The CAO includes flexible provisions that apply within the urban growth area, too. Like in the rural area, the new update allows all of a lot to be used in calculating the number of homes that can be built. Flexible lot standards allow builders to achieve the same number of homes with the new standards as before.

Undoubtedly, the most controversial provisions of the new CAO are the clearing allowances for rural areas. The CAO does limit people’s ability to permanently clear cut their lots. The simple truth is that trees and ground cover collect tremendous amounts of water – recharging wells and aquifers, filtering out pollutants and preventing floods and landslides. We have learned the hard way that when we permanently cut down too many trees, it creates serious health and safety problems.

But once again, the new rules are flexible. They are designed to ensure that people can harvest timber, cut fire wood, keep horses, raise crops, clear brush to prevent fires, remove blackberries and weeds and cut down trees that are hazards to homes and buildings. The clearing allowances were increased for smaller lots to ensure that people can raise horses. Small lots are not required to count clearing for utilities, access roads or septic systems toward their 50-percent clearing allowance. Existing lots that have legally cleared more than 35 percent can keep the existing cleared area; there is no requirement to replant it. The clearing allowances do not affect people’s ability to build homes on their rural properties.

The CAO is good for our pocketbooks as well. The evidence is very clear, both in terms of property values and taxes. In the Bear Creek area near Redmond, where clearing allowances have been in place for a decade, property values have increased significantly. Additionally, landowners who participate in the county’s rural stewardship program are entitled to tax breaks for land left in native vegetation.

But the real tax savings are in the longer run. Wetlands and forests clean water, recharge aquifers and prevent floods and landslides much more cheaply and effectively than treatment plants and storm water detention ponds. If we do not protect our wetlands and forests, we will spend untold millions of our tax dollars on infrastructure that attempts – often unsuccessfully – to do the same job. You can see this in the costly storm drainage improvements that are built in the urban growth area as it develops. These systems are designed to reduce some of the damage that would otherwise be done to downstream property owners.

And if we build large scale water, sewer and storm water facilities in the rural area, it will be followed by large scale new development soon thereafter. Without adequate protections badly planned growth will destroy our rural areas, farms and forests. Forever.

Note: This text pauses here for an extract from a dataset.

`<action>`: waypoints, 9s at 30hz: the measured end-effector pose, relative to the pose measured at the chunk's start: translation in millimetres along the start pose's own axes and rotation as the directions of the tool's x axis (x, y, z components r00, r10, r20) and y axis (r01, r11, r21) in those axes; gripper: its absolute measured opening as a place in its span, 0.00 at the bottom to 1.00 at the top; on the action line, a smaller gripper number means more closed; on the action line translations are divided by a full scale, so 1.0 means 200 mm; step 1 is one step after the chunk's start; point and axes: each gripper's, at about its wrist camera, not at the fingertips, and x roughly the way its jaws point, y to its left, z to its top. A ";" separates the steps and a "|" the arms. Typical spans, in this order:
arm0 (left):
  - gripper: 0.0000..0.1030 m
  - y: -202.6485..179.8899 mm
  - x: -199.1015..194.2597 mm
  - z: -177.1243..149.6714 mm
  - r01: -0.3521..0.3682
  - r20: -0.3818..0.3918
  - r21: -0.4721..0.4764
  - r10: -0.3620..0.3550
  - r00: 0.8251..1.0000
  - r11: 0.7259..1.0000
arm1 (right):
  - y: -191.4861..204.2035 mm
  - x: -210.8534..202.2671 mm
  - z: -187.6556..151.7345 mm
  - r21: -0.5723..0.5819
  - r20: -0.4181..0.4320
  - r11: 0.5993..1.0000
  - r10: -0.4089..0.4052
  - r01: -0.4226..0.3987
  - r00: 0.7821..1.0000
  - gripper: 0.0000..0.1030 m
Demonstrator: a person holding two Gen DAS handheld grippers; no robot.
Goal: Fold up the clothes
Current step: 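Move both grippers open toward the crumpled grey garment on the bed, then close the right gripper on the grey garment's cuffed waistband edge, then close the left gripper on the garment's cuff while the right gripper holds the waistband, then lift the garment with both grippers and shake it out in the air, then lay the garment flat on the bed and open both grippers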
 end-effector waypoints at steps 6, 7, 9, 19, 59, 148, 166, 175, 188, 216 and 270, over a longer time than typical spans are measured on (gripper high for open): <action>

The common sense benefits of CAO protections are so important that the county is legally required to adopt them. The state Legislature directed cities and counties to do this work to keep our water clean and to ensure we respond to new scientific information about threats to public health and the environment.

In closing, it’s important to make sure that all the controversy over the new CAO doesn’t cause us to lose sight of the shared values that are its foundation. As a community we value things like clean water, public health and safety and our rural quality of life, and we have a responsibility to protect them. The CAO uses flexible tools that have already worked successfully in parts of King County for over 10 years to provide those protections – tools that have protected property values and helped avoid tax increases as well.

The bottom line is that there’s a reason it’s called the Critical Areas Ordinance: it protects things that are critically important to our well-being. We will all be better off because of it.

Tim Trohimovich is the director of planning for 1000 Friends of Washington.